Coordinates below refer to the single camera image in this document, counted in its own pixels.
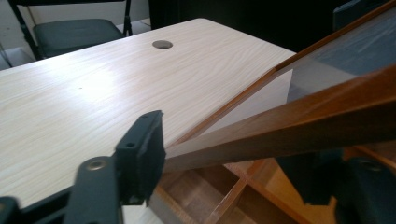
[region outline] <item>wooden frame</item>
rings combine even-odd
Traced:
[[[335,223],[335,200],[328,206],[304,204],[275,160],[260,158],[346,147],[346,158],[370,157],[394,169],[395,161],[360,144],[396,139],[395,64],[213,133],[199,135],[276,79],[279,71],[394,8],[395,3],[389,1],[275,66],[170,146],[165,174],[150,204],[156,214],[166,223],[254,223],[263,220],[269,223]],[[330,131],[326,128],[328,125],[331,125]],[[232,161],[241,162],[221,165]]]

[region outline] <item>chair backrest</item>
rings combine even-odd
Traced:
[[[37,45],[30,34],[29,28],[26,25],[26,22],[18,9],[18,6],[29,7],[29,6],[55,6],[55,5],[72,5],[72,4],[89,4],[89,3],[105,3],[105,2],[125,2],[125,13],[124,13],[124,26],[123,26],[123,35],[128,36],[132,35],[132,26],[131,26],[131,17],[130,17],[130,9],[131,9],[131,0],[8,0],[15,16],[17,17],[18,22],[20,23],[22,32],[24,34],[25,40],[29,44],[32,49],[33,54],[39,60],[42,59],[40,55]]]

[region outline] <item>black chair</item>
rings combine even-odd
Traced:
[[[33,39],[18,6],[50,6],[82,3],[123,2],[125,0],[8,0],[17,17],[24,37],[37,60],[54,57],[78,49],[103,44],[132,35],[129,11],[131,0],[126,0],[123,33],[108,20],[88,19],[53,21],[33,27]]]

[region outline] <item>table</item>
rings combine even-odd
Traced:
[[[24,207],[72,185],[83,161],[111,155],[149,111],[164,113],[168,147],[291,55],[198,19],[4,70],[0,195]]]

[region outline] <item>cable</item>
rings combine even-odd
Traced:
[[[6,63],[8,64],[8,66],[9,66],[10,68],[13,67],[11,61],[9,60],[9,58],[8,58],[8,56],[7,56],[7,54],[6,54],[6,51],[5,51],[4,48],[3,48],[3,45],[1,44],[1,42],[0,42],[0,54],[1,54],[2,58],[4,59],[4,61],[6,61]]]

YOUR TASK:
Output a verbatim copy of the entries and skip the pictures.

COMPLETED EXERCISE:
Coordinates below refer to the single camera image in this document, counted in its own pixels.
[region outline] <item>wooden frame</item>
rings combine even-odd
Traced:
[[[335,223],[335,200],[328,206],[304,204],[275,160],[260,158],[346,147],[346,158],[370,157],[394,169],[395,161],[360,144],[396,139],[395,64],[213,133],[199,135],[276,79],[279,71],[394,8],[395,3],[389,1],[275,66],[170,146],[165,174],[150,204],[156,214],[166,223],[254,223],[263,220],[269,223]],[[330,131],[326,128],[328,125],[331,125]],[[232,161],[241,162],[221,165]]]

[region outline] <item>chair backrest</item>
rings combine even-odd
Traced:
[[[37,45],[30,34],[29,28],[26,25],[26,22],[18,9],[18,6],[29,7],[29,6],[55,6],[55,5],[72,5],[72,4],[89,4],[89,3],[105,3],[105,2],[125,2],[125,13],[124,13],[124,26],[123,26],[123,35],[128,36],[132,35],[132,26],[131,26],[131,17],[130,17],[130,9],[131,9],[131,0],[8,0],[15,16],[17,17],[18,22],[20,23],[22,32],[24,34],[25,40],[29,44],[32,49],[33,54],[39,60],[42,59],[40,55]]]

[region outline] <item>black chair</item>
rings combine even-odd
Traced:
[[[33,39],[18,6],[50,6],[82,3],[123,2],[125,0],[8,0],[17,17],[24,37],[37,60],[54,57],[78,49],[103,44],[132,35],[129,11],[131,0],[126,0],[123,33],[108,20],[88,19],[53,21],[33,27]]]

[region outline] <item>table</item>
rings combine even-odd
Traced:
[[[24,207],[72,185],[83,161],[111,155],[149,111],[164,113],[168,147],[291,55],[198,19],[4,70],[0,195]]]

[region outline] <item>cable</item>
rings combine even-odd
Traced:
[[[6,63],[8,64],[8,66],[9,66],[10,68],[13,67],[11,61],[9,60],[9,58],[8,58],[8,56],[7,56],[7,54],[6,54],[6,51],[5,51],[4,48],[3,48],[3,45],[1,44],[1,42],[0,42],[0,54],[1,54],[2,58],[4,59],[4,61],[6,61]]]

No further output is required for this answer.